Available data:
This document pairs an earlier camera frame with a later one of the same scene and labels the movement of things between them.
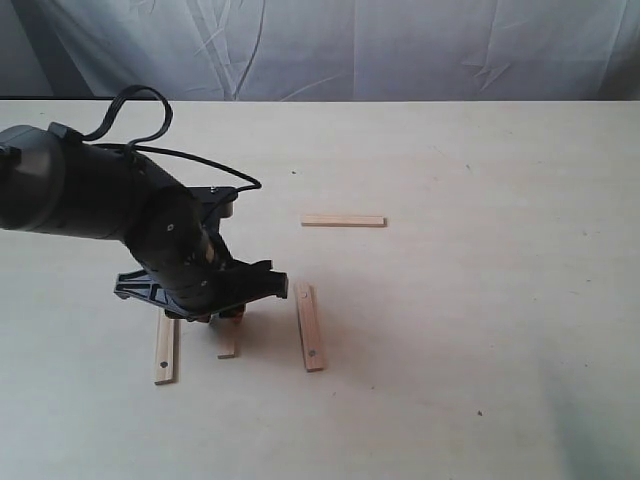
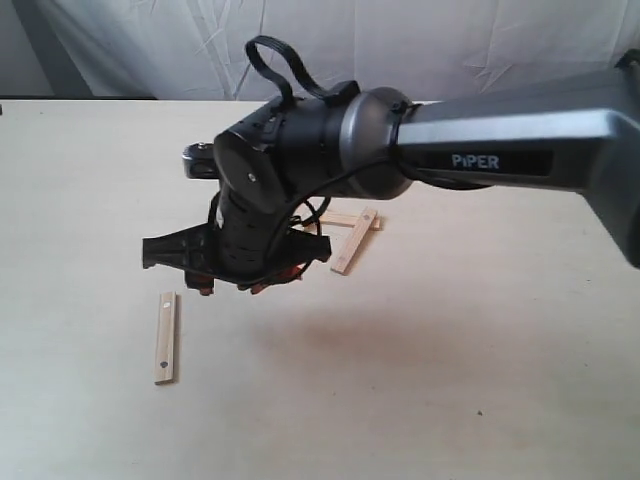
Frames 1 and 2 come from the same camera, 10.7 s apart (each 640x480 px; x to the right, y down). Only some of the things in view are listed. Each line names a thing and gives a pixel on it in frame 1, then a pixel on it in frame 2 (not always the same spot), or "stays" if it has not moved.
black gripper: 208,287 to 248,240
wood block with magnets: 167,350 stays
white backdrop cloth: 412,50 stays
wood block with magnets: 307,305 to 354,242
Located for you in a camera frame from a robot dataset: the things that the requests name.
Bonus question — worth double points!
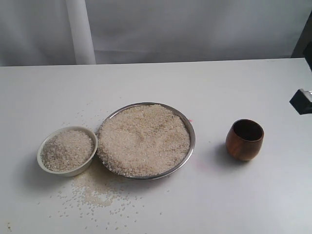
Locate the brown wooden cup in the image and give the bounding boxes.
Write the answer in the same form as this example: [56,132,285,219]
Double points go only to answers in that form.
[225,119,264,161]

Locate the large steel rice plate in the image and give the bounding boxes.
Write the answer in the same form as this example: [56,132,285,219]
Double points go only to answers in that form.
[97,102,195,180]

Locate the spilled rice grains on table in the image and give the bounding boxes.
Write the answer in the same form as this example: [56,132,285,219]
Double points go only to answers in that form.
[39,97,171,220]

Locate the small white ceramic bowl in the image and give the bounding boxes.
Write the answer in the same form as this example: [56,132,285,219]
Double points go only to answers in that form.
[37,126,98,177]

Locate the dark object at right edge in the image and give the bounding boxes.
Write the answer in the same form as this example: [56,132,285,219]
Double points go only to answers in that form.
[291,13,312,69]

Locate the white pole behind table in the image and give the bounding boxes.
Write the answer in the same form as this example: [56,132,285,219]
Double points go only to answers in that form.
[66,0,96,65]

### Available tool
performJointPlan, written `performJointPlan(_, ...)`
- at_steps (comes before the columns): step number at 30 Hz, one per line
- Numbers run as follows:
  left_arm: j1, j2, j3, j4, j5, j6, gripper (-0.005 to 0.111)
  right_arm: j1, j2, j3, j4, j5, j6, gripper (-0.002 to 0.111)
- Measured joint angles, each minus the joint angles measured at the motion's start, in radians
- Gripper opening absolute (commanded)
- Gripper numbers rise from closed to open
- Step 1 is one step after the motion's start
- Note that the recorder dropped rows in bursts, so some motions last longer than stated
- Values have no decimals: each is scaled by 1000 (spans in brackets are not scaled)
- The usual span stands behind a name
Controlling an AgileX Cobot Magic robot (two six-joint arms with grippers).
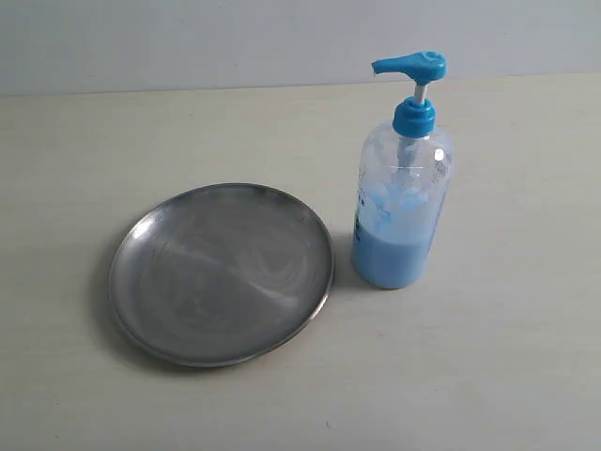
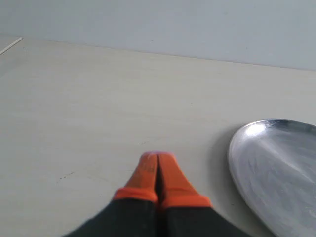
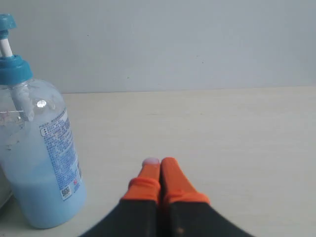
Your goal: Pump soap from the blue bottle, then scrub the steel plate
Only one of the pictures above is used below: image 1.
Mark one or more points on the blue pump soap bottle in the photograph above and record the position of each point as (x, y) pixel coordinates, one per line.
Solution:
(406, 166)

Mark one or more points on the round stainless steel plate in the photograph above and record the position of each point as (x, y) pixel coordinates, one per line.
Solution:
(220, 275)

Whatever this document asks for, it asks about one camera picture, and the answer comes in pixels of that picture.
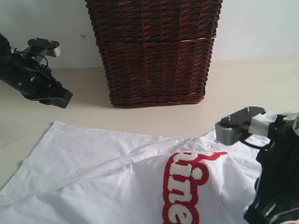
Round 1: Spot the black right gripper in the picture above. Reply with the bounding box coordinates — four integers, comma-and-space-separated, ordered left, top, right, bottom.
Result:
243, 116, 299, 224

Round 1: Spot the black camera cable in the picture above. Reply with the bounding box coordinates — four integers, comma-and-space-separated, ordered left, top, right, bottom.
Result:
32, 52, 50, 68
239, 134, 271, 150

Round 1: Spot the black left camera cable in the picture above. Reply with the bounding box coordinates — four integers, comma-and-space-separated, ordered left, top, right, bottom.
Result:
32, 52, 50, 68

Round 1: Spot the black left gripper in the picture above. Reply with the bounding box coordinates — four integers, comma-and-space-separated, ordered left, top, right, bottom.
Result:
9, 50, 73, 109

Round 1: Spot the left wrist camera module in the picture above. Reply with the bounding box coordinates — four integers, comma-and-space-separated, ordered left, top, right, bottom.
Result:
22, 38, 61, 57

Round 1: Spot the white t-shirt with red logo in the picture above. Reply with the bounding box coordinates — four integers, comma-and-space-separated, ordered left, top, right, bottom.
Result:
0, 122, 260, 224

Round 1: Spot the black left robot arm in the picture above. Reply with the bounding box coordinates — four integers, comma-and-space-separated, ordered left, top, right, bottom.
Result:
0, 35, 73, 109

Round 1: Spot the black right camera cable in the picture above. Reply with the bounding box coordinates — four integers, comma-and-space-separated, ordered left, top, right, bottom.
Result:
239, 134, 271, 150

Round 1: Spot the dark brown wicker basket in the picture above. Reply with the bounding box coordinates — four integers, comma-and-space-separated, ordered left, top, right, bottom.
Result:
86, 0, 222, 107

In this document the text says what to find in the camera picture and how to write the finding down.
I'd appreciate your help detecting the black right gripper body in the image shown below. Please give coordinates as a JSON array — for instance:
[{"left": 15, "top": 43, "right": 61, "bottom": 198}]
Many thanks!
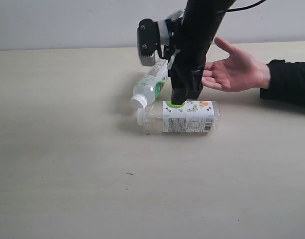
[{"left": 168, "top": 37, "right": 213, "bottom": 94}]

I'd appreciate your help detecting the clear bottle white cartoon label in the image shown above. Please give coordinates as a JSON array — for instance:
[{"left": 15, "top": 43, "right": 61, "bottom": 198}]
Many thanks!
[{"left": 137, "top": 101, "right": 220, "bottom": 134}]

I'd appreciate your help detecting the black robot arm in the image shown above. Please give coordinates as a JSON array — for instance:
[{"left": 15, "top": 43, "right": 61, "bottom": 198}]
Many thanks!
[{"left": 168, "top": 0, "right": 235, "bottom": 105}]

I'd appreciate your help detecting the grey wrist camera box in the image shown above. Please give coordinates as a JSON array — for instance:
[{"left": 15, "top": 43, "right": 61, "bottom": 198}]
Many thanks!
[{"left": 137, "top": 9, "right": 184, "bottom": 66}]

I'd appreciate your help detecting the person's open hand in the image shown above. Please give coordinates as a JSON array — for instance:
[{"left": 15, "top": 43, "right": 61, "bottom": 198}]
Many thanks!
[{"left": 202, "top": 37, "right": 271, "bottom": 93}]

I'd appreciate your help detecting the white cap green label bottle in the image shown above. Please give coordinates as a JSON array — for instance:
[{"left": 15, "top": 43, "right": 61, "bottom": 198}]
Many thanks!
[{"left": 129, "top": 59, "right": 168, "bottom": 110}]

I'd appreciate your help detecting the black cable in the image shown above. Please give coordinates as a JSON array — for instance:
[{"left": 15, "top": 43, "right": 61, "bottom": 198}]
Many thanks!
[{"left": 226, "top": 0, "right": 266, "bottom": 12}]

What you will do:
The whole listing must come back verbatim, with no pictures included.

Answer section:
This document pairs an earlier camera frame with a later one of the same scene and labels the movement of things between them.
Frames 1 and 2 come from the same camera, 10.7 s apart (each 640x480 px; x to the right, y down). Only some of the things in view are listed. Each line names a thing and gives a pixel on it in frame 1, then a pixel on it in frame 2 (not always the same spot), or "stays" if it has not moved.
black gripper: 208,287 to 248,240
wood block with magnets: 167,350 stays
white backdrop cloth: 412,50 stays
wood block with magnets: 307,305 to 354,242
Located for you in a camera frame from a robot dataset: the things that the requests name.
Bonus question — worth double points!
Locate the brown wooden cup in the image and give the bounding boxes.
Write the answer in the same form as this example: [56,132,285,219]
Double points go only to answers in that form.
[225,119,264,161]

Locate the large steel rice plate in the image and give the bounding boxes.
Write the answer in the same form as this example: [56,132,285,219]
Double points go only to answers in that form.
[97,102,195,180]

Locate the spilled rice grains on table in the image and give the bounding boxes.
Write the answer in the same form as this example: [56,132,285,219]
Double points go only to answers in that form.
[39,97,171,220]

Locate the small white ceramic bowl in the image and give the bounding boxes.
Write the answer in the same form as this example: [56,132,285,219]
Double points go only to answers in that form.
[37,126,98,177]

Locate the dark object at right edge in the image and give the bounding boxes.
Write the answer in the same form as this example: [56,132,285,219]
Double points go only to answers in that form.
[291,13,312,69]

Locate the white pole behind table in the image and give the bounding boxes.
Write the answer in the same form as this example: [56,132,285,219]
Double points go only to answers in that form.
[66,0,96,65]

### Available tool
performJointPlan, written `performJointPlan(_, ...)`
- at_steps (comes before the columns): step number at 30 Hz, one per line
- Numbers run as follows:
  left_arm: j1, j2, j3, j4, j5, j6, gripper (-0.005 to 0.111)
  right_arm: j1, j2, j3, j4, j5, j6, gripper (-0.002 to 0.111)
- Measured joint angles, each minus the joint angles measured at the motion's start, in radians
- Gripper opening absolute (commanded)
- Gripper numbers rise from closed to open
- Step 1 is one step after the motion's start
- Note that the recorder dropped rows in bursts, so some motions last longer than stated
- Values have no decimals: each is scaled by 1000 (spans in brackets are not scaled)
- The usual span stands behind a name
Controlling an AgileX Cobot Magic robot (two six-joint arms with grippers).
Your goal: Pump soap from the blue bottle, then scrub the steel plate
Only one of the pictures above is used below: image 1.
Mark one or more points on the blue pump soap bottle in the photograph above and record the position of each point as (x, y) pixel coordinates, one per line.
Solution:
(406, 166)

Mark one or more points on the round stainless steel plate in the photograph above and record the position of each point as (x, y) pixel coordinates, one per line.
Solution:
(220, 275)

Whatever this document asks for, it asks about one camera picture, and the answer comes in pixels of that picture.
Round 1: Spot the black right gripper in the picture above. Reply with the bounding box coordinates — four integers, comma-and-space-separated, ordered left, top, right, bottom.
Result:
243, 116, 299, 224

Round 1: Spot the black camera cable in the picture above. Reply with the bounding box coordinates — four integers, comma-and-space-separated, ordered left, top, right, bottom.
Result:
32, 52, 50, 68
239, 134, 271, 150

Round 1: Spot the black left camera cable in the picture above. Reply with the bounding box coordinates — four integers, comma-and-space-separated, ordered left, top, right, bottom.
Result:
32, 52, 50, 68

Round 1: Spot the black left gripper in the picture above. Reply with the bounding box coordinates — four integers, comma-and-space-separated, ordered left, top, right, bottom.
Result:
9, 50, 73, 109

Round 1: Spot the left wrist camera module in the picture above. Reply with the bounding box coordinates — four integers, comma-and-space-separated, ordered left, top, right, bottom.
Result:
22, 38, 61, 57

Round 1: Spot the white t-shirt with red logo in the picture above. Reply with the bounding box coordinates — four integers, comma-and-space-separated, ordered left, top, right, bottom.
Result:
0, 122, 260, 224

Round 1: Spot the black left robot arm in the picture above. Reply with the bounding box coordinates — four integers, comma-and-space-separated, ordered left, top, right, bottom.
Result:
0, 35, 73, 109

Round 1: Spot the black right camera cable in the picture above. Reply with the bounding box coordinates — four integers, comma-and-space-separated, ordered left, top, right, bottom.
Result:
239, 134, 271, 150

Round 1: Spot the dark brown wicker basket in the picture above. Reply with the bounding box coordinates — four integers, comma-and-space-separated, ordered left, top, right, bottom.
Result:
86, 0, 222, 107

In this document the text says what to find in the camera picture and how to write the finding down.
I'd appreciate your help detecting the black right gripper body in the image shown below. Please give coordinates as a JSON array — for instance:
[{"left": 15, "top": 43, "right": 61, "bottom": 198}]
Many thanks!
[{"left": 168, "top": 37, "right": 213, "bottom": 94}]

I'd appreciate your help detecting the clear bottle white cartoon label in the image shown above. Please give coordinates as a JSON array — for instance:
[{"left": 15, "top": 43, "right": 61, "bottom": 198}]
Many thanks!
[{"left": 137, "top": 101, "right": 220, "bottom": 134}]

I'd appreciate your help detecting the black robot arm in the image shown above. Please give coordinates as a JSON array — for instance:
[{"left": 15, "top": 43, "right": 61, "bottom": 198}]
Many thanks!
[{"left": 168, "top": 0, "right": 235, "bottom": 105}]

I'd appreciate your help detecting the grey wrist camera box in the image shown above. Please give coordinates as a JSON array — for instance:
[{"left": 15, "top": 43, "right": 61, "bottom": 198}]
Many thanks!
[{"left": 137, "top": 9, "right": 184, "bottom": 66}]

I'd appreciate your help detecting the person's open hand in the image shown above. Please give coordinates as a JSON array — for instance:
[{"left": 15, "top": 43, "right": 61, "bottom": 198}]
Many thanks!
[{"left": 202, "top": 37, "right": 271, "bottom": 93}]

I'd appreciate your help detecting the white cap green label bottle in the image shown above. Please give coordinates as a JSON array — for instance:
[{"left": 15, "top": 43, "right": 61, "bottom": 198}]
Many thanks!
[{"left": 129, "top": 59, "right": 168, "bottom": 110}]

I'd appreciate your help detecting the black cable in the image shown above. Please give coordinates as a JSON array — for instance:
[{"left": 15, "top": 43, "right": 61, "bottom": 198}]
Many thanks!
[{"left": 226, "top": 0, "right": 266, "bottom": 12}]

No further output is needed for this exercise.